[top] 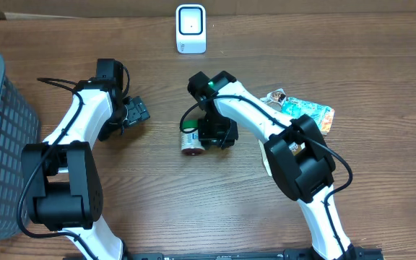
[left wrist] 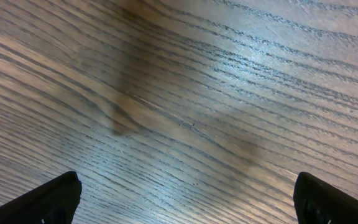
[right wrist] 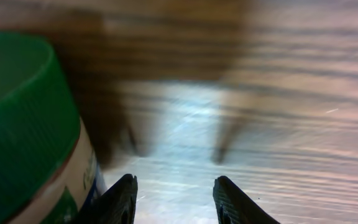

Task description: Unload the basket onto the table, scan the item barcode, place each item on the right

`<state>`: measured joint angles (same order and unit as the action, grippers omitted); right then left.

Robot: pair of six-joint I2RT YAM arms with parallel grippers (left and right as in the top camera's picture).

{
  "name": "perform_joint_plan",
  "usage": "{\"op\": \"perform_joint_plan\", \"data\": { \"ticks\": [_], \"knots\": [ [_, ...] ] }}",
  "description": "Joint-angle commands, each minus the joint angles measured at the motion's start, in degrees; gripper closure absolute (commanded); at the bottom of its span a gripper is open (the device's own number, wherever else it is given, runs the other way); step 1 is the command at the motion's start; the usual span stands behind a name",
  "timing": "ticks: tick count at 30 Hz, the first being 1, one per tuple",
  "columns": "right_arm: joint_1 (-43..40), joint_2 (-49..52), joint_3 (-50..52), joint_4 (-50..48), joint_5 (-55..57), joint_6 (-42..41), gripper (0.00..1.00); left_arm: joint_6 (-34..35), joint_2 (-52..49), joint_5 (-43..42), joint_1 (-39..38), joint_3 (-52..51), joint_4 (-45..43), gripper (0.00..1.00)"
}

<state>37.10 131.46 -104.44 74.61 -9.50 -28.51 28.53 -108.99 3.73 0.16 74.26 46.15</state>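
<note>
A jar (top: 189, 141) with a green lid and a white label lies on its side at the table's middle, its lid pointing toward the scanner (top: 191, 29), a small white unit at the far edge. My right gripper (top: 219, 133) stands just to the jar's right, open. In the right wrist view the jar (right wrist: 23, 118) lies outside the left finger, and nothing is between the fingers of the right gripper (right wrist: 174, 199). My left gripper (top: 136, 112) rests open to the left; the left wrist view shows the left gripper (left wrist: 188, 199) over bare wood.
A grey mesh basket stands at the left edge. Several bright snack packets (top: 303, 113) lie at the right behind my right arm. The tabletop (top: 157, 209) is brown wood.
The jar now lies a little farther left than it did. My right gripper has also moved left and still stands on the jar's right side. The left arm has not moved.
At first the jar's green lid sat between my right fingers at the table's middle. Then the jar lay outside the fingers, with the gripper toward the scanner. After that the gripper stood to the jar's right, and now both are farther left.
</note>
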Motion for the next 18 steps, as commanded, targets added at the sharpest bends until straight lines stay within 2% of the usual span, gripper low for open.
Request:
{"op": "perform_joint_plan", "data": {
  "ticks": [1,11,18],
  "knots": [
    [1.49,-0.52,0.13,0.46,-2.86,-0.7,0.58,0.22,-0.42,0.74,0.2,-0.28,-0.13,0.0],
    [1.05,-0.52,-1.92,0.22,-10.34,-0.7,0.58,0.22,-0.42,0.74,0.2,-0.28,-0.13,0.0],
    [0.66,-0.52,-3.08,-8.41,-17.64,-3.3,0.57,0.22,-0.42,0.74,0.2,-0.28,-0.15,0.0]
  ]
}}
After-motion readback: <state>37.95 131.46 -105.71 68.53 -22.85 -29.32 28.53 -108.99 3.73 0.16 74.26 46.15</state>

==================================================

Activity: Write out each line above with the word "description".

Your solution:
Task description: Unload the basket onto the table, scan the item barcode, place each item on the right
  "description": "Joint-angle commands, each minus the joint angles measured at the motion's start, in degrees; gripper closure absolute (commanded); at the bottom of its span a gripper is open (the device's own number, wherever else it is given, runs the other way); step 1 is the command at the motion's start; the usual span stands behind a name",

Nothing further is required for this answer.